Data for processing ▸
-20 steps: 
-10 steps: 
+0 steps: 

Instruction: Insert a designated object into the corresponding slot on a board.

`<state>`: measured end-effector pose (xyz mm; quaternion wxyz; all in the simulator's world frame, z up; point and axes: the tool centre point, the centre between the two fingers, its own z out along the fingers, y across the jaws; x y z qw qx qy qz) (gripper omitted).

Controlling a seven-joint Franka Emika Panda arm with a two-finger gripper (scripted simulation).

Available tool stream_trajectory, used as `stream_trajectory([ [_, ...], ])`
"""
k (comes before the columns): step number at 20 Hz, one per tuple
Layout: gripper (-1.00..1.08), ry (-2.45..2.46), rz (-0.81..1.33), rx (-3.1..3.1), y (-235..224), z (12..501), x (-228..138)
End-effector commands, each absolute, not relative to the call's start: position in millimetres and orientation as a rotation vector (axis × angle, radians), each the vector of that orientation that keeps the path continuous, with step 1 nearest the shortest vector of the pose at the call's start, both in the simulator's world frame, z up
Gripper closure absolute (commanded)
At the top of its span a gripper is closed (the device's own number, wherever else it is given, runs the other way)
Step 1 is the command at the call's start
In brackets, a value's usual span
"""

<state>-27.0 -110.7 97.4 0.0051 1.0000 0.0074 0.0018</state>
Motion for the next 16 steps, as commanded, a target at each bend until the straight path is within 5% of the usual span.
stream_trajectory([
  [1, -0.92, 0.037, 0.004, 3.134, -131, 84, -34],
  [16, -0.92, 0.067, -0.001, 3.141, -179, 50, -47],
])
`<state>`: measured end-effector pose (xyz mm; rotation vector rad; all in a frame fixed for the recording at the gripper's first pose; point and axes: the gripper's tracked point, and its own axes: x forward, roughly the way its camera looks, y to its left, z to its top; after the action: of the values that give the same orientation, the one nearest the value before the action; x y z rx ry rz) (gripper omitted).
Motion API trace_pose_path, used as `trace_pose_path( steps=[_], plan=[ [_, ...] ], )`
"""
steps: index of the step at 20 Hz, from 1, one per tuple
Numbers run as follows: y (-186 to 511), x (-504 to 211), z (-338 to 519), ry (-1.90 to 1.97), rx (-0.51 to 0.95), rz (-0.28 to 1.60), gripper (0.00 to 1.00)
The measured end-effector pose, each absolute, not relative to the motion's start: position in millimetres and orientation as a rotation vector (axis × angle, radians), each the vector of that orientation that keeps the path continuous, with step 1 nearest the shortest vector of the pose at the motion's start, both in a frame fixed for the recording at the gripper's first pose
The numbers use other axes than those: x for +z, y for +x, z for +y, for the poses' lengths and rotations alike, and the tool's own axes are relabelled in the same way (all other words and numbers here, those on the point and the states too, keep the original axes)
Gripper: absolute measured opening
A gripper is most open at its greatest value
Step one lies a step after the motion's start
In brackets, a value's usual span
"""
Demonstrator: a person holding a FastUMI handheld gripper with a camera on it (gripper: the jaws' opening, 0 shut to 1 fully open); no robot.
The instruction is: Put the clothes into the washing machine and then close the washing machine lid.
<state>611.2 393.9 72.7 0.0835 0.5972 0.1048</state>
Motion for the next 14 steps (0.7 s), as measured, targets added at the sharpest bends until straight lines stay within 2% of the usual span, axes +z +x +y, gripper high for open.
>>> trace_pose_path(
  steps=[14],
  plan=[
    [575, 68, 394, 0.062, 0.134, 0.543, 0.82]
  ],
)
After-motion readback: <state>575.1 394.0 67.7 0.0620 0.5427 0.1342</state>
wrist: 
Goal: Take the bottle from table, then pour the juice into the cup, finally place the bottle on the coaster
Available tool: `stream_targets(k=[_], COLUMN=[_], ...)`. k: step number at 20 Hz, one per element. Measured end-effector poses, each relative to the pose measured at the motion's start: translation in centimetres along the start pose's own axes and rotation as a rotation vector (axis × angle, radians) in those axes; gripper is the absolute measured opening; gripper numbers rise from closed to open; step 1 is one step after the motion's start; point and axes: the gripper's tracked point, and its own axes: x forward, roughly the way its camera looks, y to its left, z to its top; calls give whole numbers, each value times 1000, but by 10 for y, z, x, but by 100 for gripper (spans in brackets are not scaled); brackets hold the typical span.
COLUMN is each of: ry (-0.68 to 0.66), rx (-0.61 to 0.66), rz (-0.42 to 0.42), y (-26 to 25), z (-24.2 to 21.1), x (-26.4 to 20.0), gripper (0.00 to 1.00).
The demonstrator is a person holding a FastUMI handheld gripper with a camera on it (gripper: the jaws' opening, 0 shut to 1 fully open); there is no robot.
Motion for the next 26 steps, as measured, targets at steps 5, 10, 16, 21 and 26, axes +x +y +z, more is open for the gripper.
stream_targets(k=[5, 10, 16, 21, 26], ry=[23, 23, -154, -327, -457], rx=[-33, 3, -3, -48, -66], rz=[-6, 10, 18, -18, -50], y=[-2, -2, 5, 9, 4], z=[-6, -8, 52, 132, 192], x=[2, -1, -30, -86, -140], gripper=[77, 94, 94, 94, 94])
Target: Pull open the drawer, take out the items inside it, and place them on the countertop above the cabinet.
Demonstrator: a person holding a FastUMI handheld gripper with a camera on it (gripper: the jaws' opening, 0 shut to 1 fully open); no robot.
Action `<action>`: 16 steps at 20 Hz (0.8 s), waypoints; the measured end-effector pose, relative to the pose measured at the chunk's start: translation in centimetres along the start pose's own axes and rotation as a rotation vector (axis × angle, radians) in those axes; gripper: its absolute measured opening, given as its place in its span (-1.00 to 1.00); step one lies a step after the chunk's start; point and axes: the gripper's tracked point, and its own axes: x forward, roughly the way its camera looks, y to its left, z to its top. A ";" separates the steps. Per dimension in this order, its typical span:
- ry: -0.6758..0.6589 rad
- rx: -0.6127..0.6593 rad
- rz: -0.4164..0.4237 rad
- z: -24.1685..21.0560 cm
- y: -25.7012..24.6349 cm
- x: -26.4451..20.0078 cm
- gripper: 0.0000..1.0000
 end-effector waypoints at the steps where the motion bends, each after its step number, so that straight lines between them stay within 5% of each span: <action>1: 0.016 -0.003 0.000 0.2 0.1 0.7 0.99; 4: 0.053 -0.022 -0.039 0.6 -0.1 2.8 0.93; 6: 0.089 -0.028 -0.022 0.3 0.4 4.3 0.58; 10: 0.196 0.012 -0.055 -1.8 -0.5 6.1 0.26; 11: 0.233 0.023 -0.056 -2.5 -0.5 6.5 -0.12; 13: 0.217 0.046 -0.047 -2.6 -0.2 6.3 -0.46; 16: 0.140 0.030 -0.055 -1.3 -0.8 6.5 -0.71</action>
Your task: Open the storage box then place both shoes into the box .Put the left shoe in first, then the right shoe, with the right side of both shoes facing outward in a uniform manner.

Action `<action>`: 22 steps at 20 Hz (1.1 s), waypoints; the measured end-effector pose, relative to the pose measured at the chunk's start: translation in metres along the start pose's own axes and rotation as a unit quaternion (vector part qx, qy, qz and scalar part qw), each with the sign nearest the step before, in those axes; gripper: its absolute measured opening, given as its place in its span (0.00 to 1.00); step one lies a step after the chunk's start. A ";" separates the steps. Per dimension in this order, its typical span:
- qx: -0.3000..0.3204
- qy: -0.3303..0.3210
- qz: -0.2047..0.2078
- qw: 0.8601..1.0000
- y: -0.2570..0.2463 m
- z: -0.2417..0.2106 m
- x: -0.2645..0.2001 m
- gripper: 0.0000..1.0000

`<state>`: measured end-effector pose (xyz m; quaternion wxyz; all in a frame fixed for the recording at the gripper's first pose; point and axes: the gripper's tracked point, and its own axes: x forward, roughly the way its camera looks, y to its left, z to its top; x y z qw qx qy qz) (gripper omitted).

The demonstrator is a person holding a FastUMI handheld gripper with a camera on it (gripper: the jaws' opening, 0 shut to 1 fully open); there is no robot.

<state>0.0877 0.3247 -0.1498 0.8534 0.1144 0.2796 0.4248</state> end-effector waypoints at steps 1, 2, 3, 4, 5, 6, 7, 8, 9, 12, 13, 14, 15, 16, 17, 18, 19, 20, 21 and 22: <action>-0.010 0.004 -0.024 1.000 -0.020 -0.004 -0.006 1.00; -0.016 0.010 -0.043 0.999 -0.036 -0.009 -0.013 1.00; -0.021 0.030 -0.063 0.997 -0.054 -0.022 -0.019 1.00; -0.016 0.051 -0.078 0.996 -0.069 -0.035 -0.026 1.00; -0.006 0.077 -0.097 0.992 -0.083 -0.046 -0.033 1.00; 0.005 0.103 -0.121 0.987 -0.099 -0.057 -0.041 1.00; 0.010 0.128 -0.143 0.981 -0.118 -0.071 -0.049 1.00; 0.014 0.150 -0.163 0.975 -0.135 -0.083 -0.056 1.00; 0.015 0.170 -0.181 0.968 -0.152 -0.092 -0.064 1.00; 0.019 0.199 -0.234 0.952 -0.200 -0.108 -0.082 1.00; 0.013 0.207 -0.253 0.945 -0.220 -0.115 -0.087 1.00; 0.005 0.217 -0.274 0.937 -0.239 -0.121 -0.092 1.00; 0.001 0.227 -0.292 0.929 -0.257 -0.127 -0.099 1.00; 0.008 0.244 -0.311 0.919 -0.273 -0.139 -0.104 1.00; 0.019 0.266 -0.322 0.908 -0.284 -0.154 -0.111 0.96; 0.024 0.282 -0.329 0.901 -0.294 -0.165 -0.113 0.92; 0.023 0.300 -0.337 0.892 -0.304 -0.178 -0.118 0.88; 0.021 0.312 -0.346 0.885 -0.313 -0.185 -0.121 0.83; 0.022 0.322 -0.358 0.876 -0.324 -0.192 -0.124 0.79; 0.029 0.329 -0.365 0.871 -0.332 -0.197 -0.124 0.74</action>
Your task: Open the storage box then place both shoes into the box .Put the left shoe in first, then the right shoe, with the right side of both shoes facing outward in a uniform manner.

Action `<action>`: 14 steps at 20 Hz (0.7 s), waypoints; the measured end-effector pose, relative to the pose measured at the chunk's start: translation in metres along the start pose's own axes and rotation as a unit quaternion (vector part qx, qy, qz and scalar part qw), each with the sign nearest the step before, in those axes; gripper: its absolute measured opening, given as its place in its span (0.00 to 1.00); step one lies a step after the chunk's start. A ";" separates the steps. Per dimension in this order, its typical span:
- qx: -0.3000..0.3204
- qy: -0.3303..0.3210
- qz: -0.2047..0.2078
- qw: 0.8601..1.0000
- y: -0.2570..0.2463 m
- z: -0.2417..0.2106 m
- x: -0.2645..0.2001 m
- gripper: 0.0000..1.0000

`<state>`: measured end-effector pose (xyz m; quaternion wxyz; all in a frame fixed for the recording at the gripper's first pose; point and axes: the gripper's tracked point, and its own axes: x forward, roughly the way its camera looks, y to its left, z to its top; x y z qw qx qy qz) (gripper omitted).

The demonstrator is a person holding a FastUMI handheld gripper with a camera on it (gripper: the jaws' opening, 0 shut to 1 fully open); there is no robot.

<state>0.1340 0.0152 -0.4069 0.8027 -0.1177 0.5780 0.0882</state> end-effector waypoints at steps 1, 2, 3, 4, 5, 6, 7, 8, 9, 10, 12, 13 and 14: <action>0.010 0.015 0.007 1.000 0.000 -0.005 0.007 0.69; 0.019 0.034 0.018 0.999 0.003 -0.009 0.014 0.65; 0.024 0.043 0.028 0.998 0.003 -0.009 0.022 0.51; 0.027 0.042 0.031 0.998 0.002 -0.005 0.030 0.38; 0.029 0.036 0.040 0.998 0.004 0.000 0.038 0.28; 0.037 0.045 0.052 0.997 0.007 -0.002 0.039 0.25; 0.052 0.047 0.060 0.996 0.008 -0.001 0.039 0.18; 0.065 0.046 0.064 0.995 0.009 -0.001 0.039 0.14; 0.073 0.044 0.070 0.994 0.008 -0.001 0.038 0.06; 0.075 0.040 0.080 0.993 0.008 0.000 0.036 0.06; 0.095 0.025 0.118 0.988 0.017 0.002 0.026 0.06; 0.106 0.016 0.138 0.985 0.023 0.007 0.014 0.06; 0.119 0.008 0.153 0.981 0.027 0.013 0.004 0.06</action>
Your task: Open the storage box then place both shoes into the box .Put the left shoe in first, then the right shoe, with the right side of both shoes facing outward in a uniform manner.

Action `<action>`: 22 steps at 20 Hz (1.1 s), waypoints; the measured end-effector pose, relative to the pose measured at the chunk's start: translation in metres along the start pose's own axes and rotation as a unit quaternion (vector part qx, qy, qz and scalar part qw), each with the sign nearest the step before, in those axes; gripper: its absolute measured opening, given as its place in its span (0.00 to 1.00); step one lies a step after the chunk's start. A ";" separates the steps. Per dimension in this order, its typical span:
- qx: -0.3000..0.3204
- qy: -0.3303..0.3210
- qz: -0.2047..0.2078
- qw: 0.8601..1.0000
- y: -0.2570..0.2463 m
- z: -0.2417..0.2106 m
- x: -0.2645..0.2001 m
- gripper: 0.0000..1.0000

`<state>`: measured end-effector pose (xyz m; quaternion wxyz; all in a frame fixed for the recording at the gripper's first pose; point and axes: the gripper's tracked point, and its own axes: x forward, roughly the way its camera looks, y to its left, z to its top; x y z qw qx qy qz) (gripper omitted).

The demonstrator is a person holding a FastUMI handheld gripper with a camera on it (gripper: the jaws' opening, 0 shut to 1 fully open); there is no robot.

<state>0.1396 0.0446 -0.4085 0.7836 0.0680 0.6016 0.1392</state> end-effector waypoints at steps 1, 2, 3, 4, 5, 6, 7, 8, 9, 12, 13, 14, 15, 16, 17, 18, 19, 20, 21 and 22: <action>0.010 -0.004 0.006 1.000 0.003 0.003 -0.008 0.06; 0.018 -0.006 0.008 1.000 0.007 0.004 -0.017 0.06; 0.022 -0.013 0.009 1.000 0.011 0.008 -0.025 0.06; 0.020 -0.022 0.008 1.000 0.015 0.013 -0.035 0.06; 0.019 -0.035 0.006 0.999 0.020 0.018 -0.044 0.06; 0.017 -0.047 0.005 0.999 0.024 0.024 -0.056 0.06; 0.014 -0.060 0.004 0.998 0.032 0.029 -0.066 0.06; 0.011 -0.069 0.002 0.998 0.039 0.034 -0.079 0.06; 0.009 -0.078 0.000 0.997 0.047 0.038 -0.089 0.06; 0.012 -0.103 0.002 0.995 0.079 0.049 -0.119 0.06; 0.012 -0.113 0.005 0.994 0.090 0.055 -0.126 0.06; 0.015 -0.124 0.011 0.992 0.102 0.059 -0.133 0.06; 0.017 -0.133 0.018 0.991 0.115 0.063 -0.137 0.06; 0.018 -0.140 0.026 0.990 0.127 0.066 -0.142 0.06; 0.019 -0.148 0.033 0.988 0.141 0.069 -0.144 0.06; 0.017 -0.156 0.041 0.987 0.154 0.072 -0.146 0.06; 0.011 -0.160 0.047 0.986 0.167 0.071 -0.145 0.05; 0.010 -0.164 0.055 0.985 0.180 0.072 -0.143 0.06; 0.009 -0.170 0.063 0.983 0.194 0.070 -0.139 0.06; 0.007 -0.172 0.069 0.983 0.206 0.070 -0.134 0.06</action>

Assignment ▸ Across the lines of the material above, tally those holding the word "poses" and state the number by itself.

Task result ▸ 2